Carry on with the relevant conversation.

#82 ::: Bruce Baugh ::: (view all by) ::: August 23, 2008, 12:16 PM:

Caroline@81: I think that's true for a lot of us these days. Good for you for recognizing, and thanks for saying, but I hope you don't beat yourself up too much about it.

This is a very deeply discouraging election, with deeply discouraging implications, and it's easy for that to tangle up with all kinds of stuff.

#83 ::: D. Potter ::: (view all by) ::: August 23, 2008, 12:23 PM:

Microscopic nitpick here: Will Smith. Wil Wheaton.

(I'd have preferred Barbara Boxer for Veep, but that wasn't happening.)

#84 ::: don delny ::: (view all by) ::: August 23, 2008, 12:23 PM:

#74 ::: julia

I'm always a bit confused by the idea that Nader is on the left. He really isn't.

Ooops! Sorry, that post was in no way intended to be an endorsement of that man. That was sloppy thinking on my part, confusing the positioning of parties with their actual positions. Mea culpa.

#85 ::: Alex Wilson ::: (view all by) ::: August 23, 2008, 12:28 PM:

Hmm. With all this talk about those itching to go third party, I find myself hoping VotePair starts organizing again this year. Poor substitute for something like instant runoff, but it's something.

In 2004 I voted for Kerry over my preferred candidate Cobb, and a Kerry supporter in a non-swing state agreed to vote for Cobb (no way of verifying that he did, but it's not like Cobb was one vote shy of taking either state...). I did Gore it in 2000, and, while Obama's not a perfect candidate for me, I will be voting for him without holding my nose. Hell, this independent might even send money to a major party candidate for the first time in his life.
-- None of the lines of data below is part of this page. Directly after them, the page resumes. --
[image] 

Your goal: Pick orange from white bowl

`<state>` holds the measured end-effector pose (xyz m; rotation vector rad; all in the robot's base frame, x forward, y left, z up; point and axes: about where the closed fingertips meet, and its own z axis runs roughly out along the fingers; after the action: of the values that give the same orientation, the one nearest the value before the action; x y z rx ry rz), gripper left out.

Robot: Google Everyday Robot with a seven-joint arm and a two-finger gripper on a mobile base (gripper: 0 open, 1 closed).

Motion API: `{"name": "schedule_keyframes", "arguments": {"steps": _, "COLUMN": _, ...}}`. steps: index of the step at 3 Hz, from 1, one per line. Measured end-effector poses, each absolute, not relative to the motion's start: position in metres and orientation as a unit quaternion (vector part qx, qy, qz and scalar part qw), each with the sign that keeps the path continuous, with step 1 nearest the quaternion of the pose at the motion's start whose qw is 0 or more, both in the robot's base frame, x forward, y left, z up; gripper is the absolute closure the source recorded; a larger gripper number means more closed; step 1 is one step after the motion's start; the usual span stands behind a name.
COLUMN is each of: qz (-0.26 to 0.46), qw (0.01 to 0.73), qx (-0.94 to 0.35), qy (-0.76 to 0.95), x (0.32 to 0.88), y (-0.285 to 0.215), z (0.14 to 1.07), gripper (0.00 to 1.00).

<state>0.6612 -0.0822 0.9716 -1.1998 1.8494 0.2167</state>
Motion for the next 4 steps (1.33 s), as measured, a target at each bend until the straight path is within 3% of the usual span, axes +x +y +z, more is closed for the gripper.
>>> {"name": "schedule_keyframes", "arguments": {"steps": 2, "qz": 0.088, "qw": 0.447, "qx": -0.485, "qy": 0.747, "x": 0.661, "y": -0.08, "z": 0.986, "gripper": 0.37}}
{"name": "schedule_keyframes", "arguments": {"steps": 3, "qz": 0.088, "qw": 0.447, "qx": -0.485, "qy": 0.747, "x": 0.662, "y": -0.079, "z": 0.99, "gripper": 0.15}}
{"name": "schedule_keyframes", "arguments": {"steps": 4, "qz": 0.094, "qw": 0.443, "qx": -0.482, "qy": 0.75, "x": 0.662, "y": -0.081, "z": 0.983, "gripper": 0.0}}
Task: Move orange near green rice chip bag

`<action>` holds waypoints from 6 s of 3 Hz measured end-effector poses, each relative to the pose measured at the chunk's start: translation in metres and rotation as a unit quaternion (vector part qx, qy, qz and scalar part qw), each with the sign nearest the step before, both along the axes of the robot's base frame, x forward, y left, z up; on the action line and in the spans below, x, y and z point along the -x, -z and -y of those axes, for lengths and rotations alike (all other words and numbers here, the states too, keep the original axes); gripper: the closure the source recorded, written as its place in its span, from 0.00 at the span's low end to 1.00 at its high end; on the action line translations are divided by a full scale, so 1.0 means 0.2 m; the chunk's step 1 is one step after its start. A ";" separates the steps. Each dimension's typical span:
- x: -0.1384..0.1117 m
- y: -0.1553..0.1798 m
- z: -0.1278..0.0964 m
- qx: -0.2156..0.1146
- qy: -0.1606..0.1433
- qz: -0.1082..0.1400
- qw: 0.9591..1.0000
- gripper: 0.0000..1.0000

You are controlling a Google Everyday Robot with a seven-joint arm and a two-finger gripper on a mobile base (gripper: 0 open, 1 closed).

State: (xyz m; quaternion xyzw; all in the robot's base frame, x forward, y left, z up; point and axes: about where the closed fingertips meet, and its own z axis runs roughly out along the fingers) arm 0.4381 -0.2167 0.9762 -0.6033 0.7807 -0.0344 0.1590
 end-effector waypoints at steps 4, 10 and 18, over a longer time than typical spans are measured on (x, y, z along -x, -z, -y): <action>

#86 ::: Randolph ::: (view all by) ::: August 23, 2008, 12:28 PM:

In this choice I'd say that Obama is making an appeal to older white male democrats; he seems to be working on breaking the hearts of the young progressives who swept him to the nomination. Biden is not "change". Oh, he's not the worst, though also not the best*. He is at least a strong environmentalist. But he's an old white guy, whose major source of campaign funding* ($4.9 million) is lawyers and law firms. The second-largest source is financiers of various sorts (perhaps $2 m, depending on how you add it up). Issue positions. He's Catholic and waffles on abortion. (Women's vote? We don't need no stinkin'...oh, yeah, maybe we do.) Voted for bankruptcy "reform" (hmmm, guess the money from the financiers made a difference.) He's tough on crime, a drug warrior, and a foreign-policy hawk.

Sigh.

What I don't see in any of the choices and positions Obama has made is anything that's going to help him face the storms that his Presidency will weather--it's same-old, same-old all the way.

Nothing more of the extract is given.